UCLA scientists contribute to plan for how U.S. can deliver on 2016 cancer ‘moonshot’ initiative
In 2016, the Obama administration announced it intended to fund a new research initiative aimed at curing cancer. The cancer “moonshot,” as it was called, generated much fanfare and inspired new hope for research breakthroughs to come. But for the U.S. to deliver on that goal, a fundamental shift in how research is conducted and care is provided would be required, according to a report published today in the Lancet Oncology.
Two UCLA cancer research pioneers, Dr. Patricia Ganz and Dr. Roshan Bastani, are among the 54 scientists who make up the Lancet Oncology Commission, which authored the report. The paper presents out a detailed roadmap and measurable goals for how the cancer research community can best focus the $2 billion that was released to the National Cancer Institute as part of the 21st Century Cures Act.

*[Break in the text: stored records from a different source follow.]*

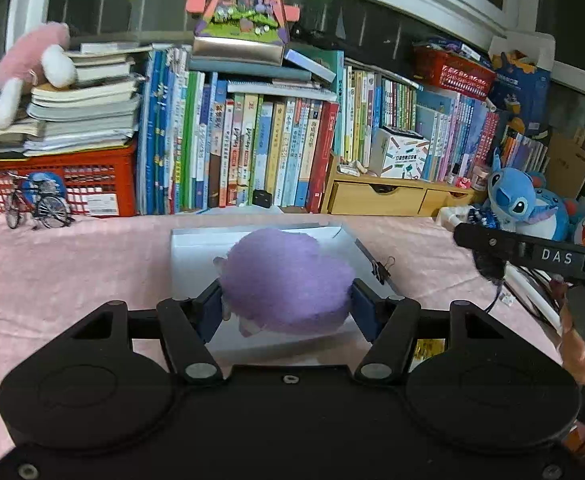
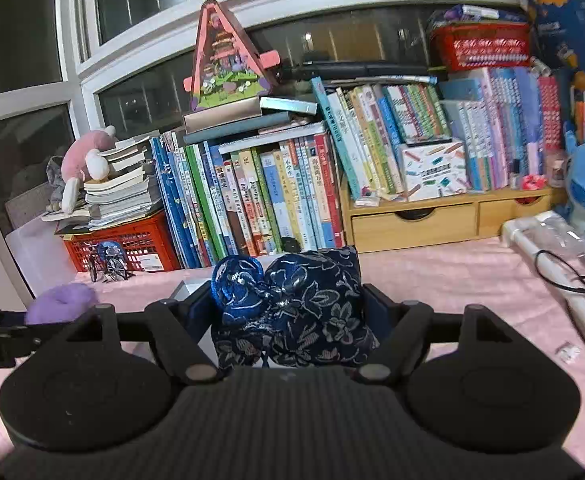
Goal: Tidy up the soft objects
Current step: 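Carry the purple plush in the left tool while the right tool carries the pouch to the white tray, then open the right tool to drop the pouch in the tray while the left tool releases the plush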
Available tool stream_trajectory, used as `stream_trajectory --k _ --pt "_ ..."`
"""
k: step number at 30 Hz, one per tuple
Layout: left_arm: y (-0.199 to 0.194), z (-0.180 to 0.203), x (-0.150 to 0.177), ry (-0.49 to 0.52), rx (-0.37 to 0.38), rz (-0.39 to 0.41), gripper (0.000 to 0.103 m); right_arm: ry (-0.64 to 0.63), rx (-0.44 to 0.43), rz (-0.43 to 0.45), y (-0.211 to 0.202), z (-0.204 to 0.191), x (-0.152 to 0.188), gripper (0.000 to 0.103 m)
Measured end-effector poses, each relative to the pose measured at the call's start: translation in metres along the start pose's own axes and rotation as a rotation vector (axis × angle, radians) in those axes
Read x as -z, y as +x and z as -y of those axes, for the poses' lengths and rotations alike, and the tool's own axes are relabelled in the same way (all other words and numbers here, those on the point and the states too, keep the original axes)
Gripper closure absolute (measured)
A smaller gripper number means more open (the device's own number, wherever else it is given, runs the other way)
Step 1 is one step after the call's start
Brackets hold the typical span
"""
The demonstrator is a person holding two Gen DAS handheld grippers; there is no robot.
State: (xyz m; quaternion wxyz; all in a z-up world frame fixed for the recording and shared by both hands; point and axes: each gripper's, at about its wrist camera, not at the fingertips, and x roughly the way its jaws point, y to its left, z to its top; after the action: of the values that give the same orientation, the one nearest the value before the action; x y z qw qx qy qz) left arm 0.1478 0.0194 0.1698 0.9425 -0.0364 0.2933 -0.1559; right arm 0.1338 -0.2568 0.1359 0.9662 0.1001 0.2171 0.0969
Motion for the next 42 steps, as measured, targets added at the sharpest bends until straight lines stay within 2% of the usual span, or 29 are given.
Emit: stream_trajectory --k 5,8,12,16,22,29,35,38,42 --pt "0.044 -0.003 -0.023 -0.048 0.030 -0.078 0.041 0.047 -0.053 -0.072 0.039 -0.001 -0.012 0.026" --pt "0.078 -0.006 -0.031 -0.064 0.019 -0.147 0.041 0.064 -0.073 -0.120 0.065 -0.001 -0.014 0.025" --pt "0.126 -0.013 -0.026 -0.096 0.010 -0.269 0.041 0.117 -0.095 -0.219 0.101 0.005 -0.009 0.025" --pt "0.168 -0.026 -0.020 -0.182 0.021 -0.371 0.041 0.161 -0.079 -0.308 0.135 0.014 0.002 0.025" --pt "0.209 -0.036 -0.015 -0.217 0.014 -0.426 0.041 0.244 -0.066 -0.408 0.174 0.036 0.017 0.025" --pt "0.227 -0.035 -0.011 -0.229 0.028 -0.476 0.041 0.218 -0.044 -0.434 0.186 0.036 0.027 0.025" --pt "0.231 -0.041 -0.023 -0.268 0.032 -0.452 0.041 0.282 -0.134 -0.323 0.182 0.038 0.007 0.024" --pt "0.235 -0.045 -0.025 -0.284 0.024 -0.457 0.041 0.283 -0.134 -0.301 0.184 0.037 0.000 0.023" --pt "0.244 -0.044 -0.018 -0.277 0.017 -0.494 0.041 0.239 -0.071 -0.376 0.196 0.033 0.008 0.023"
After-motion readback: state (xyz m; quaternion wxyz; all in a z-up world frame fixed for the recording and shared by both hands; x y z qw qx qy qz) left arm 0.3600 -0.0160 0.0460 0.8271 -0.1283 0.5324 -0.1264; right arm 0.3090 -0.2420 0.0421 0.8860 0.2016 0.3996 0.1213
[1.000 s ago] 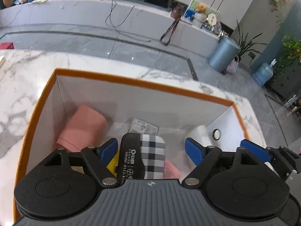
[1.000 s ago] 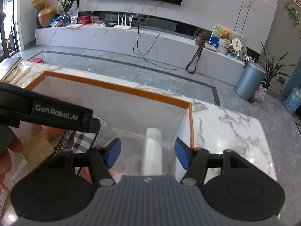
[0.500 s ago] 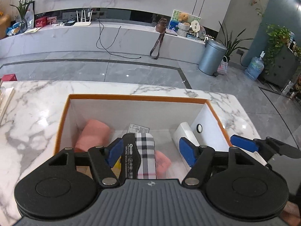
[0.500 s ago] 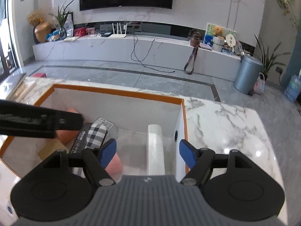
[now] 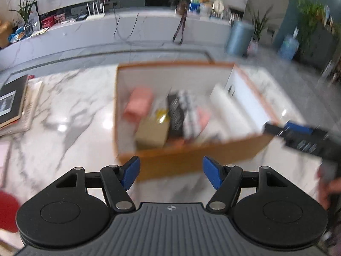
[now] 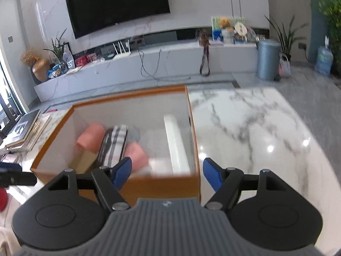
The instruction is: Organize rigid objects
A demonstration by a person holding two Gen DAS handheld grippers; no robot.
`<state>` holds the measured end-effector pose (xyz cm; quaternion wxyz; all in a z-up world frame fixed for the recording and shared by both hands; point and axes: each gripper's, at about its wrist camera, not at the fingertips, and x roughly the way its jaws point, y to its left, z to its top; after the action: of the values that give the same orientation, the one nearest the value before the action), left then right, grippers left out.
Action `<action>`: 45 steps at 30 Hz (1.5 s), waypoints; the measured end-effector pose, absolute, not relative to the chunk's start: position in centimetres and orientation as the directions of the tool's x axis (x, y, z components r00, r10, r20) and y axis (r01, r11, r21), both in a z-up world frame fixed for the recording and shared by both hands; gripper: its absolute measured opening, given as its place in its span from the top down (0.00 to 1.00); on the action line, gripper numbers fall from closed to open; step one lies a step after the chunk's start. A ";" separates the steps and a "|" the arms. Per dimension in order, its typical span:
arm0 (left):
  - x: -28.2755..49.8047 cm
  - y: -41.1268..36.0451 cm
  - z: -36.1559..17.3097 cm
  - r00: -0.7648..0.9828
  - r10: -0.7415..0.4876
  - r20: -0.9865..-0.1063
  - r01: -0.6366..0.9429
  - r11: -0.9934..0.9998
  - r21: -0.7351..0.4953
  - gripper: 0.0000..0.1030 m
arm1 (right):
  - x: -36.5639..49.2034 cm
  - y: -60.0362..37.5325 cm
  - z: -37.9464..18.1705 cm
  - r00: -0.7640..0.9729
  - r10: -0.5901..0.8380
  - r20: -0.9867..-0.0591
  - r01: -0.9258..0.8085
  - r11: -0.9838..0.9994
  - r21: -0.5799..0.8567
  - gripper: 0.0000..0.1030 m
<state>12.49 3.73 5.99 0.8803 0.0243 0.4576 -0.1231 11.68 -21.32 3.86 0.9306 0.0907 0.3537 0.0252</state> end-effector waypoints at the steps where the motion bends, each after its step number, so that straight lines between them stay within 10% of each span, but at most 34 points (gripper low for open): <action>1: 12.3 4.1 5.3 0.537 -0.181 -0.824 0.235 0.970 -0.060 0.23 | 11.1 -21.4 3.5 0.740 0.116 -0.662 0.024 0.980 0.199 0.29; 17: 14.9 6.8 -4.3 0.380 0.028 -0.925 0.219 0.968 0.119 0.15 | 4.0 -20.5 -0.2 0.554 0.160 -0.817 0.068 0.969 0.236 0.26; 25: 15.6 7.0 -5.3 0.351 0.016 -0.936 0.207 0.974 0.094 0.17 | 0.6 -20.1 -1.9 0.449 0.149 -0.881 0.071 0.977 0.201 0.02; 45: 15.9 7.1 -6.3 0.319 0.009 -0.948 0.214 0.973 0.081 0.17 | 2.7 -16.8 -9.7 0.197 0.131 -0.972 0.107 0.982 0.154 0.02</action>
<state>15.94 7.10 -6.30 0.8065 0.0961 0.5799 -0.0638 2.70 -16.83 -9.73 0.7681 0.0937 0.6334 0.0078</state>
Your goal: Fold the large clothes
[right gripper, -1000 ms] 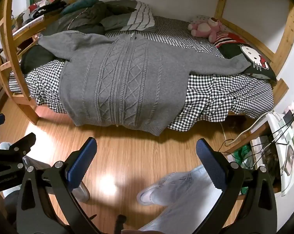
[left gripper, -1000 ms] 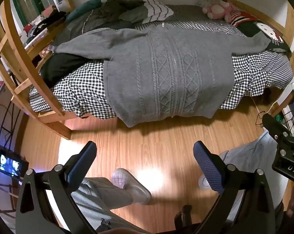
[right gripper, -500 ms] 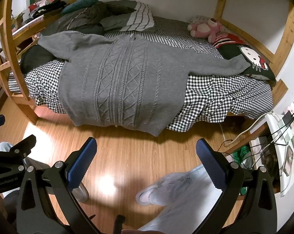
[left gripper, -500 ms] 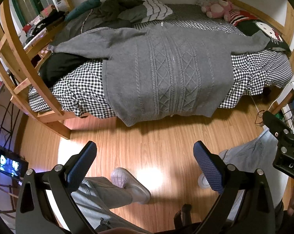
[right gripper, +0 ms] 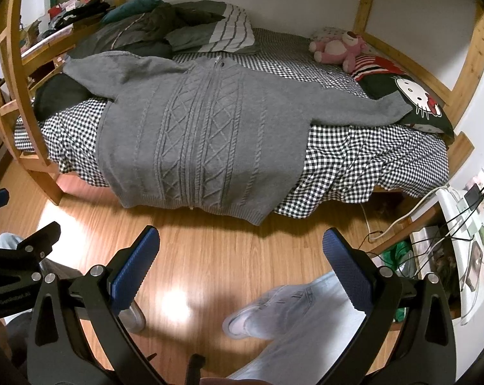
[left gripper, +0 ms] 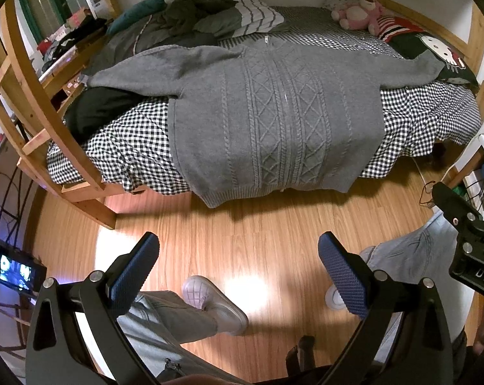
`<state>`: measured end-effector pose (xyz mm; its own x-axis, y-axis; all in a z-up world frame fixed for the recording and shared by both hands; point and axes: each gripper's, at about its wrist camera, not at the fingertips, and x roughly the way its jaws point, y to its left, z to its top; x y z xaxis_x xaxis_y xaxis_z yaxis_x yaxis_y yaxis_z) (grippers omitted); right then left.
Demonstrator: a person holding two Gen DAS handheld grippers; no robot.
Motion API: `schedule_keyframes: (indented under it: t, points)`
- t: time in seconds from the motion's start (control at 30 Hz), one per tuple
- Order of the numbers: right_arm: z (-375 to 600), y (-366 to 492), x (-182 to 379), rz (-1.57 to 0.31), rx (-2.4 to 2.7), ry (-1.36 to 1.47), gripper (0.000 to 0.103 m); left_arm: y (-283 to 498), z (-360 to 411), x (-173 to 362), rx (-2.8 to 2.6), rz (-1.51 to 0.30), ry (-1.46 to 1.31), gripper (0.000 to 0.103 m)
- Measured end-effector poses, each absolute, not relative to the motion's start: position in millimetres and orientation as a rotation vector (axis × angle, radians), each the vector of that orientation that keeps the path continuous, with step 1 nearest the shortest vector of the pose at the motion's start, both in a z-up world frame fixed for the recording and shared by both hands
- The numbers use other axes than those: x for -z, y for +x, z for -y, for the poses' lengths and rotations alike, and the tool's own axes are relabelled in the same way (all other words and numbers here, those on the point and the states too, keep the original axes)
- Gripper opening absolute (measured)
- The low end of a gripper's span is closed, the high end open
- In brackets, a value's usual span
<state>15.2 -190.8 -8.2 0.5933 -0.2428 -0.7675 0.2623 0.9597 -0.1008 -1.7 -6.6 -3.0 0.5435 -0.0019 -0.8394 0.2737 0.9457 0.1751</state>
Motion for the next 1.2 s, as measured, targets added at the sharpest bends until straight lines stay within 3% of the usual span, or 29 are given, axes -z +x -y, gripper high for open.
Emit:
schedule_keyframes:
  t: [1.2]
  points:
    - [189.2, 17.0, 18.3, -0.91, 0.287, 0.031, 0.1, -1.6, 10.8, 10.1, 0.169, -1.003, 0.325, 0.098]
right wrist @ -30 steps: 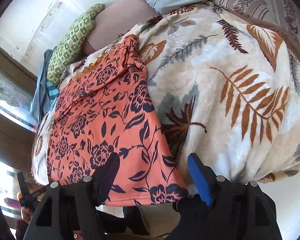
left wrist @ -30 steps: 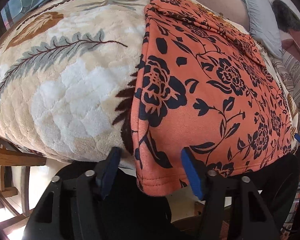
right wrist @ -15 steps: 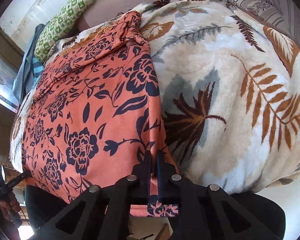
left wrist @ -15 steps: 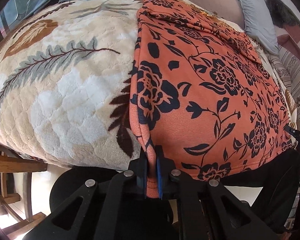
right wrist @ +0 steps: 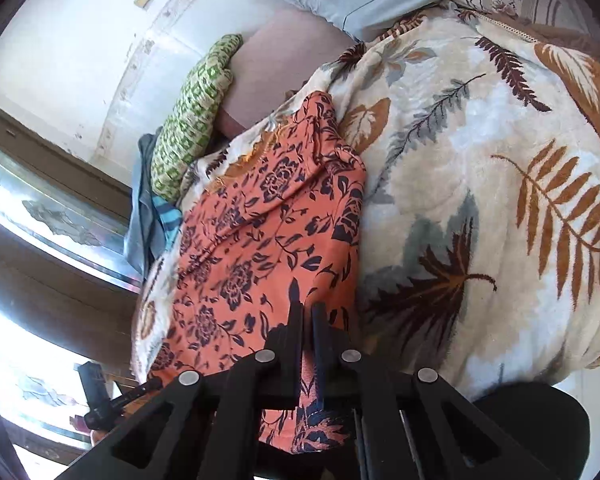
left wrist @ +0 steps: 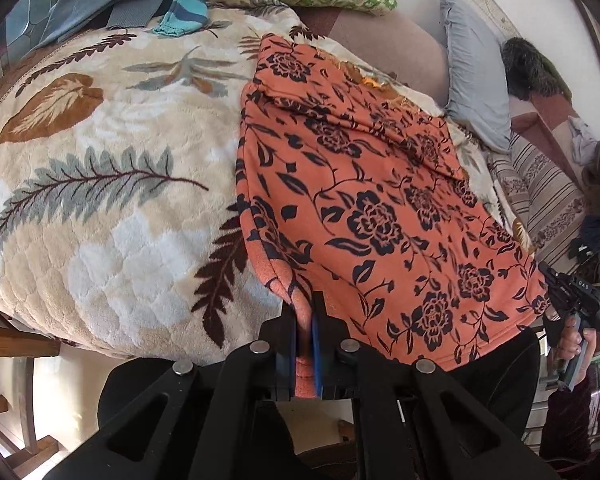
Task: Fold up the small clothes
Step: 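Lift the held hem and fold it over toward the collar with both grippers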
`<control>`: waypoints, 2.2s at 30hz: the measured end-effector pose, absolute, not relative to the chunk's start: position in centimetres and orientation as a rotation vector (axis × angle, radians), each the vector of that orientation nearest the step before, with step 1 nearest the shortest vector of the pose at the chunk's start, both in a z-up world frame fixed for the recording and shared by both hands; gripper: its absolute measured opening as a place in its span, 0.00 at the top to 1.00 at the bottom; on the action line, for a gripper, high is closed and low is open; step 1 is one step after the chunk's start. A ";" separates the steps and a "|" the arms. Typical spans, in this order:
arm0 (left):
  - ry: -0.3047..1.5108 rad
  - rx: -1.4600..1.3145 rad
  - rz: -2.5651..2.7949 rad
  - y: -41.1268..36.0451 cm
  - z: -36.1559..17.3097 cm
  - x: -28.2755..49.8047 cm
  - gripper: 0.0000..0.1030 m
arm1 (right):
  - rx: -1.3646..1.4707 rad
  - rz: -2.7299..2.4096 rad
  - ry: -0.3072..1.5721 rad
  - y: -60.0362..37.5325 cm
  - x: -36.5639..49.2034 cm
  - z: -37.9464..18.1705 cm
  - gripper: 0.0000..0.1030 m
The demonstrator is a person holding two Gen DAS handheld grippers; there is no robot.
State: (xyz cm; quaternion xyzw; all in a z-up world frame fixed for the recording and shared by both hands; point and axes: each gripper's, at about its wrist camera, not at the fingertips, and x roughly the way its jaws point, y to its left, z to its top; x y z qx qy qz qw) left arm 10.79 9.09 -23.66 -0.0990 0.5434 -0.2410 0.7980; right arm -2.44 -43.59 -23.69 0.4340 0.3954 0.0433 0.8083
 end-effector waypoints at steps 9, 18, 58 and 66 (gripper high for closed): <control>1.114 -0.274 -0.539 8.8 -19.4 17.1 0.94 | 1.001 0.087 0.802 -47.5 1.4 -20.6 0.96; 1.096 -0.239 -0.563 8.5 -19.7 16.0 0.94 | 0.724 -0.031 1.139 -45.2 3.4 -24.7 0.90; 1.071 -0.340 -0.536 8.9 -16.5 22.5 0.94 | 0.877 0.245 0.798 -43.8 8.6 -20.2 0.94; 1.115 -0.470 -0.447 6.2 -18.3 40.5 0.93 | 0.976 0.089 0.753 -50.0 23.3 -23.0 0.94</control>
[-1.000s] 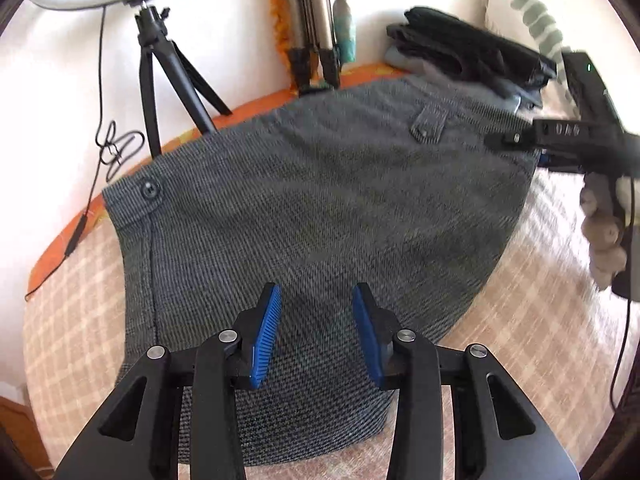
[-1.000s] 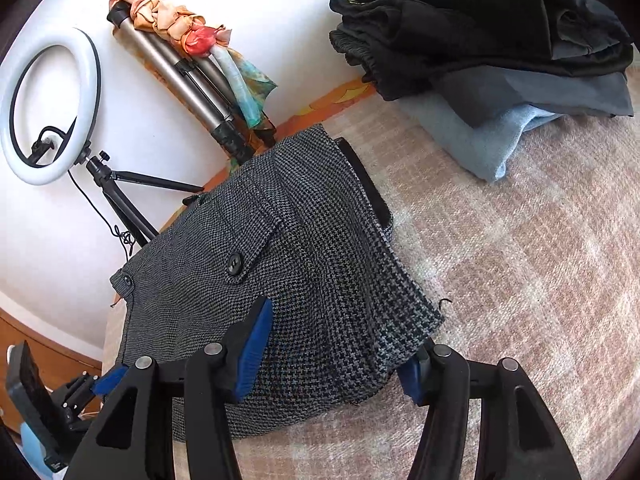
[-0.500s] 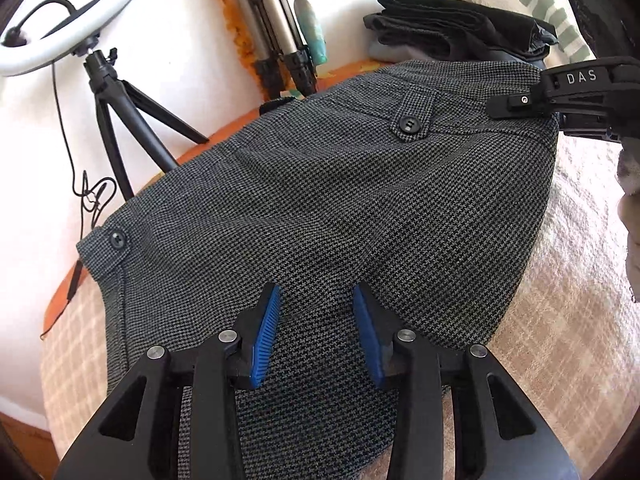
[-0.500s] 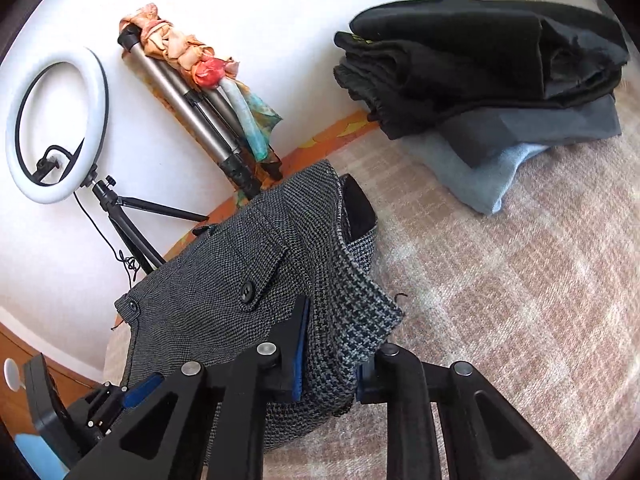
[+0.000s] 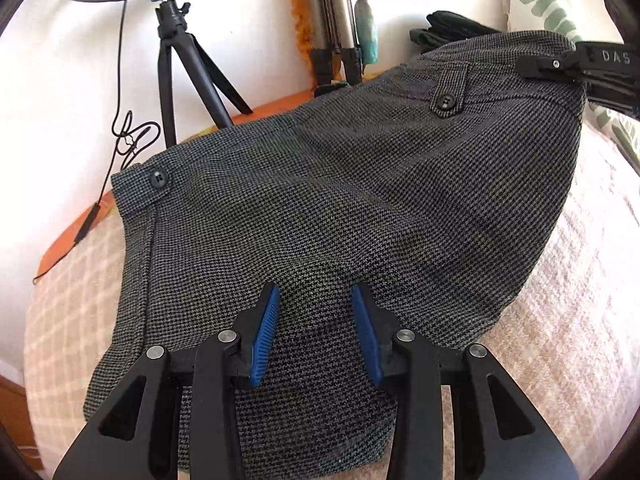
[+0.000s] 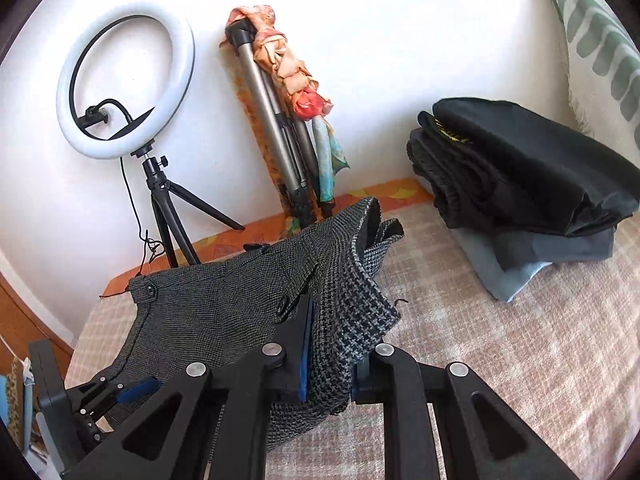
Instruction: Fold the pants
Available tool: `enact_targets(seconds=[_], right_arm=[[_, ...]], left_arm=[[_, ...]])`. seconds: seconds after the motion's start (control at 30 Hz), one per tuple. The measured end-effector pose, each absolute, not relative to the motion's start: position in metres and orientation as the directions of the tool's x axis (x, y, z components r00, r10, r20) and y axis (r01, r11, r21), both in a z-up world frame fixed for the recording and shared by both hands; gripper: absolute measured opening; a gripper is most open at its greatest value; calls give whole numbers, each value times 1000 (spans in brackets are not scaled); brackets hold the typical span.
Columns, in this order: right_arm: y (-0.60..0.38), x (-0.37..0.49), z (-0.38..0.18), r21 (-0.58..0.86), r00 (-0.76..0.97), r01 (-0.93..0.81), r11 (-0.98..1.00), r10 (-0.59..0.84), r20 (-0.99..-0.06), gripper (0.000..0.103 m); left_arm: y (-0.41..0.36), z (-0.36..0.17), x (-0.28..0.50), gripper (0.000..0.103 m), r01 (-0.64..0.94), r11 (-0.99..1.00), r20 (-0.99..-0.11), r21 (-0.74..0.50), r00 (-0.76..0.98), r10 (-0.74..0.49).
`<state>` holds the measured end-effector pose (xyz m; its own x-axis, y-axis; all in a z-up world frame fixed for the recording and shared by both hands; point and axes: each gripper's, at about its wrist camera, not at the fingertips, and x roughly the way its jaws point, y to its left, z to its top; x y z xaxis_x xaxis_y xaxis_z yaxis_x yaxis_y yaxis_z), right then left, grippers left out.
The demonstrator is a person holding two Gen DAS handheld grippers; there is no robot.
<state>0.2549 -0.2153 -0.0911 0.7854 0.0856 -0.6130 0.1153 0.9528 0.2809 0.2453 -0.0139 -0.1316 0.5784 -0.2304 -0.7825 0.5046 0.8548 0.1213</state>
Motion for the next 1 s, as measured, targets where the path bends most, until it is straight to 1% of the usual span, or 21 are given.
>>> enact_targets(seconds=[0.1, 0.23, 0.33, 0.47, 0.6, 0.8, 1.0], right_arm=[[-195, 255, -73, 228, 800, 61, 972, 88, -593, 12], [-155, 257, -53, 120, 822, -24, 992, 88, -563, 12], [-127, 260, -44, 75, 827, -82, 994, 110, -551, 12], [-90, 263, -39, 29, 823, -155, 987, 146, -549, 12], [-51, 267, -39, -7, 810, -231, 973, 188, -555, 12], [31, 272, -59, -116, 765, -374, 920, 235, -600, 11], [112, 274, -114, -221, 677, -513, 830, 233, -698, 10]], left_arm=[[9, -111, 235, 37, 479, 875, -758, 71, 596, -265], [54, -93, 225, 37, 402, 916, -735, 20, 627, -259], [95, -84, 221, 37, 324, 945, -725, -33, 644, -246], [136, -77, 217, 37, 252, 967, -718, -26, 668, -193], [165, -72, 212, 37, 195, 980, -703, -49, 690, -172], [193, -64, 204, 37, 146, 987, -678, -71, 719, -155], [215, -62, 197, 37, 105, 991, -674, -84, 726, -134]])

“Unlimited funding does not guarantee better long-term outcomes for patients, and how we allocate our resources is crucial to the future of cancer research and treatment,” said Ganz, director of control prevention and research at the UCLA Jonsson Comprehensive Cancer Center. “The moonshot initiative provides an extraordinary opportunity and this report provides the framework for the global cancer community to meet its ambitious goals.”
UCLA Jonsson Comprehensive Cancer Center - Dr. Patricia Ganz
Ganz, an internationally renowned advocate for improving the quality of cancer care from prevention through survivorship, said a key priority of the report is addressing long-term health care needs of patients during and after treatment.
More than 1.6 million Americans are diagnosed with cancer annually, and 600,000 people will die from the disease this year. There are about 15.5 million Americans who have survived cancer, many of whom remain in urgent need of supportive care to manage their long-term symptoms.
Ganz said the report highlights how advances like greater adoption of big data and an improved ability to understand and map pre-cancer biology will be critical to furthering research and improving patient care. Recommendations in the paper include a new model for drug discovery and development, vast expansion of patients’ access to clinical trials and more targeted screening to detect cancer in its earliest stages.
Although treatment results have improved tremendously over the past few decades, great disparities remain in the incidence of cancer and in treatment and outcomes based on patients’ race, ethnicity and socioeconomic background.
The report maps out specific strategies for mitigating those disparities in care, and for breaking away from the predominantly one-size-fits-all approaches for preventing and treating cancer, said Bastani, the Jonsson Cancer Center’s director of disparities research.
“The report emphasizes the importance of addressing health disparities in all recommendations, which is essential to ensure equitable access that is financially sustainable for the individual and society,” she said. “For example, precision public health approaches applied to available prevention and early detection strategies, such as cancer screening, have enormous potential for improving the cancer outcomes of underserved groups of people.”
Ganz and Bastani hope the new report will help researchers, institutions and philanthropists prioritize their efforts and accelerate meaningful clinical advances over the next decade.
The Lancet commission will present its report Nov. 3 at a United Nations Association of New York dinner, where former Vice President Joe Biden will be honored for his work on the moonshot initiative.